Going back to the plants, the roots are also highly variable modules growing within the huge heterogeneity of soils, at the level of centimeters or millimeters. It has been demonstrated that the roots of different species determine characteristic microbial communities since they generate different microenvironments, for example, through the different chemical composition of their exudates. On the other hand, soil microbial communities favor or limit the establishment and growth of different plant species, determining the interactions they establish between them. Thus, we see how the modularity of a plant, and its variability, affects other organisms, which, in turn, condition the functioning of the plant.
We face a feedback loop that deserves to be explored in depth as technical advances permit. For example, the epigenetic processes of regulation of gene expression in different cells or tissues of the same organism are in turn determined by environmental processes, and can constitute a mechanism through which these feedbacks are articulated. We often think on the interactions between different organisms forgetting these mutual feedback loops. It is easy to understand that a type of plant determines the microbial communities that live in its environment. It is also easy to think that soil microbial communities can provide different soil nutrients in a way that may favor certain plants. What is not so obvious is that the same type of plant can be favored or harmed by itself or by another type of plant through its effects on third parties, and that these effects are transferred over time, even when the former plants disappear from a given site.

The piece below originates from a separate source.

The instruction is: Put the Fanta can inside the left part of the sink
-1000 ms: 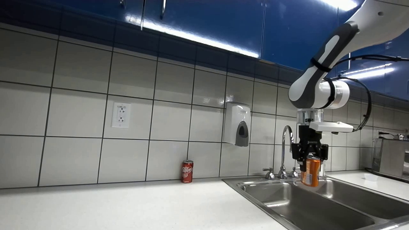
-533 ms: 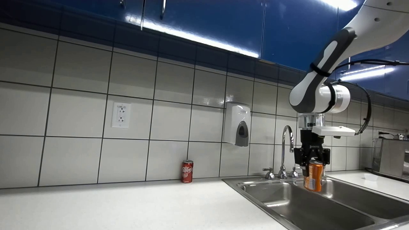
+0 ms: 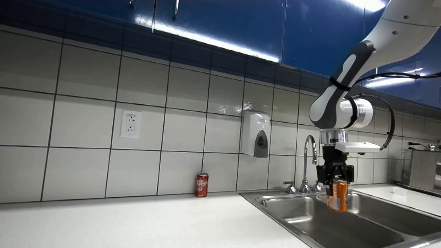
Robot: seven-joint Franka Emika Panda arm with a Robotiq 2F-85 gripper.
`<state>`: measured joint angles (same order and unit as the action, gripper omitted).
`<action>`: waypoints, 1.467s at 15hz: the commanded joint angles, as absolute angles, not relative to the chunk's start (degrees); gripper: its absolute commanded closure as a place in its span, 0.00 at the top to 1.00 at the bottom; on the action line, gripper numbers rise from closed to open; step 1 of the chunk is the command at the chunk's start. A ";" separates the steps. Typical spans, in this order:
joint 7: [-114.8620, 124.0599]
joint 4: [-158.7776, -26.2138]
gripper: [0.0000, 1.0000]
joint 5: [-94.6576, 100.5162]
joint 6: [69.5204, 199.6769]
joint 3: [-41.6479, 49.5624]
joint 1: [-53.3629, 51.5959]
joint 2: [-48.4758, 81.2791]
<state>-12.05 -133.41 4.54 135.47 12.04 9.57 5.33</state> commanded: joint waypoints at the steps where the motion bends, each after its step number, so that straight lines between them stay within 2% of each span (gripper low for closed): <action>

If the intraindividual variability is so important, does that mean that we are forced to measure all the modules of all the plants in order to understand how a forest, a shrobland or a grassland works?
Finally, if the intraindividual variability is so important, does that mean that we are forced to measure all the modules of all the plants in order to understand how a forest, a shrobland or a grassland works? It is the typical problem of scaling between levels of study. It is equivalent to asking ourselves if we have to measure all the trees in order to explain a forest landscape. The basic rules of scaling tell us that when we add data from different units (leaves of a plant, trees of a forest) the averages are good indicators of the whole. While when we disaggregate the information from broad study units, we need measures of the variability within these units to be able to distinguish at some extent between subunits. But if the environment is very changing along time, the spatial variability between the different units or modules is fundamental to explain properties of the system related to its stability or dynamics. Thus, the measure of the intraindividual variability of the leaves of a tree is important to understand the overall efficiency of the whole tree in front of the Sun’s journey throughout the sky along the day or the seasons. Surely, we must incorporate these measures of variability to understand the systems properties that represent wider levels of organization.
Fortunately, the laws of statistics free us from measuring everything, and we can work with samples, even if that means learning to manage uncertainty. It is curious that people are enraptured by the filigree of the smallest nature beings, like those that Haeckel, one of the patriarchs of ecology, drew more than a century ago, while we marvel watching a sublime landscape in which we barely distinguish the living organisms. Both visions are intimately fitted, not like Russian dolls that identical in their form, but like a tapestry full of knots that are continuously made and undone.